At different points in my life, I have been called many things.
Israeli. American. Dancer. Entrepreneur. Mother. Author.
And for a long time, I believed those labels were who I was.
Not completely, of course.
But enough that I built parts of my identity around them.
Because labels are powerful.
They give us a sense of belonging.
A role. A shape.
A story to hand the world when someone asks, “Who are you?”
But over time, I began to notice something dangerous.
The moment we define ourselves too tightly, we begin unconsciously living inside the boundaries of that definition.
When we say: “I am this…” We also quietly say: “I am not that.”
And suddenly, without realizing it, we place limits around our own becoming.
We live in a world deeply attached to identity.

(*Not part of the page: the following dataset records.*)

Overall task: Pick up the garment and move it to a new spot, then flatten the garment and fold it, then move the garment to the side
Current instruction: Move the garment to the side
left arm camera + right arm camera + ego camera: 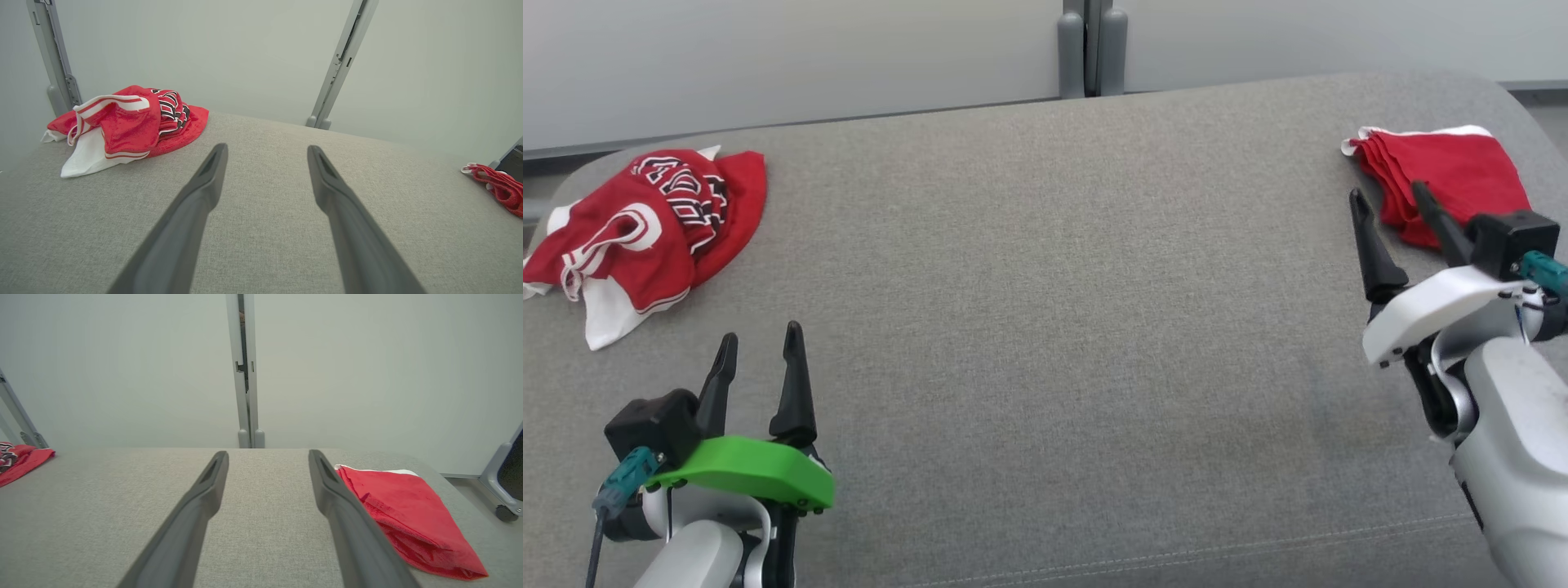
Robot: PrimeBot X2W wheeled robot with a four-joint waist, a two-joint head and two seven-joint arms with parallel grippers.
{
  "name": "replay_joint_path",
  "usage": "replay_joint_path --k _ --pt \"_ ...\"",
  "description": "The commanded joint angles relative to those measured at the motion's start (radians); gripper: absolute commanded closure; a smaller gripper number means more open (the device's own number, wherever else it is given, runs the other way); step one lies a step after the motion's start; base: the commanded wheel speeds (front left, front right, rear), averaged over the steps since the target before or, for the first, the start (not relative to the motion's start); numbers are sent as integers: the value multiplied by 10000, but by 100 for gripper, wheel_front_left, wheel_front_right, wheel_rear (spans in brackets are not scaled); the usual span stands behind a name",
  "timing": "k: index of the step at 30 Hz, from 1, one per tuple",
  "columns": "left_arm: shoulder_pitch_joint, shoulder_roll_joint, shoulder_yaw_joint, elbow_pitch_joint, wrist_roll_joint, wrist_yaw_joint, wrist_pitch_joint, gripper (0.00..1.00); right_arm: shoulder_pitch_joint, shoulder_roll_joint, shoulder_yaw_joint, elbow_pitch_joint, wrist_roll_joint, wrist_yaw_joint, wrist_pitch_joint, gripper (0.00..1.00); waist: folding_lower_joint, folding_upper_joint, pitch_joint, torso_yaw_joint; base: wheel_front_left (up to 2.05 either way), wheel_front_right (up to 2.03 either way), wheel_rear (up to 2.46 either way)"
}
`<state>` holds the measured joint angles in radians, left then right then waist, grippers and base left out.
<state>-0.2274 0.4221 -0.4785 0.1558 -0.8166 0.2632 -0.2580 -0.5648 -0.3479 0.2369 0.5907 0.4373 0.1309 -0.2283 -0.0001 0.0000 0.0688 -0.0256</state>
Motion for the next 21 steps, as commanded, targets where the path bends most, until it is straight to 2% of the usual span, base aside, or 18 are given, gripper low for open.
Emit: replay_joint_path --k 1,3,12,21 --pt "192 17 70 -33 -51 -43 -61 0 278 83 -103 -187 -94 -4 76 0 1 0 -383 305 0 0 0" --pt "388 36 161 -50 -44 -84 -70 0 817 283 -431 -756 -389 -7 224 0 1 0 -483 342 0 0 0" --pt "1036 -79 549 -2 60 -272 -72 0 2993 1967 -1573 -3435 -1387 -4 1336 0 1 0 -679 377 0 0 0" --pt "1532 -387 771 152 501 -575 -67 0 4321 2781 -1869 -4880 -2235 -4 2085 0 1 0 -717 502 0 0 0"
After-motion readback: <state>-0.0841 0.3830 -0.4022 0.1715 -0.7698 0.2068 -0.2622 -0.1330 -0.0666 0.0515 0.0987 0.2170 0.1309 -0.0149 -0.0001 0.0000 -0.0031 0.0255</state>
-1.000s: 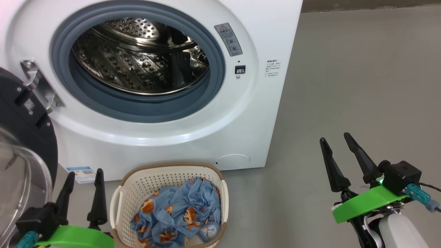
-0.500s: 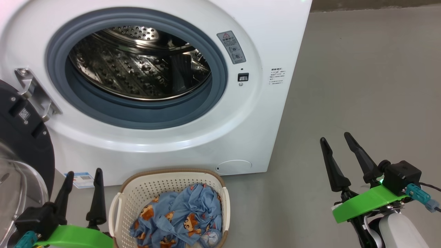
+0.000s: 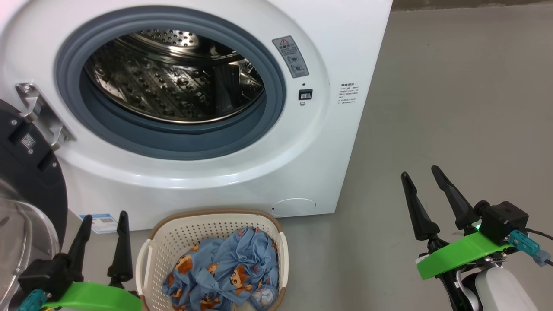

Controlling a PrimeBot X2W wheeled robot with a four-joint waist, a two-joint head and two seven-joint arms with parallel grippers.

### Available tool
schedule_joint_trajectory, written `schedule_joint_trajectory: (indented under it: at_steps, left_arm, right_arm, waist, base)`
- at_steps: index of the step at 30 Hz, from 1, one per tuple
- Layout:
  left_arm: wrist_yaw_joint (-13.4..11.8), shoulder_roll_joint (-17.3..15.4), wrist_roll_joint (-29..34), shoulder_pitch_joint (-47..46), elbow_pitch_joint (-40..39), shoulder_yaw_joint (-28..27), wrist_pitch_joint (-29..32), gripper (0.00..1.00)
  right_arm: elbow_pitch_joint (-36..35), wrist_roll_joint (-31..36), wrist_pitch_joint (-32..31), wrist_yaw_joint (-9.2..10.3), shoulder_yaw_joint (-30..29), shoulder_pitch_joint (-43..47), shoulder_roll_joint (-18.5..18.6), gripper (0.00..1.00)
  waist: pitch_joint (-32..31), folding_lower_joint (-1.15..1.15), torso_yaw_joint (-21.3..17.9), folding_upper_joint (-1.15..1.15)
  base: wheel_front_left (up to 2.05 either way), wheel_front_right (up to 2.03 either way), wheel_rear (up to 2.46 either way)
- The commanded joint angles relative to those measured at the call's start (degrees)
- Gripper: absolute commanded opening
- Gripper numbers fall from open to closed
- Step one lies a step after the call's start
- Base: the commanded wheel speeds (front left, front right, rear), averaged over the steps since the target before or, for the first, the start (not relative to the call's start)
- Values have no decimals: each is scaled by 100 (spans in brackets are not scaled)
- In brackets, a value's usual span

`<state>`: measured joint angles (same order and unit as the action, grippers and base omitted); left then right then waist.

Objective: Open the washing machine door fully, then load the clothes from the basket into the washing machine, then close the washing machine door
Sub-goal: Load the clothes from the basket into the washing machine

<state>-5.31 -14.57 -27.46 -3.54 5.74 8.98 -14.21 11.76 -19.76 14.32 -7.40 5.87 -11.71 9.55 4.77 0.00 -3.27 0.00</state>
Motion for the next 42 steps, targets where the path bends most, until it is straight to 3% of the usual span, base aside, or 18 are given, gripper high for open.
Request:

Nationality. Career. Politics. Success. Trauma. Personality types. Social roles. My flag, your flag, my land, your land.
Some of these things matter.
Our history matters.
Our experiences shape us.
But identity becomes dangerous when it hardens into something fixed.
When we stop seeing ourselves as living human beings and start seeing ourselves as permanent categories.
One of the deepest questions I explore in Chapter 5 of The Life You Choose. Who Am I? The Chosen Self — is this:
What if identity is not something you find… but something you choose?
What if there is no final version of you, “Your authentic self,” hiding somewhere, waiting to be discovered?
What if you are not a static thing at all, but a continuous act of creation?
This question became painfully personal when I retired from my dance career.
For years, being an entertainer was not simply what I did. Dance was the food of my soul.
It was who I was, or who I believed myself to be.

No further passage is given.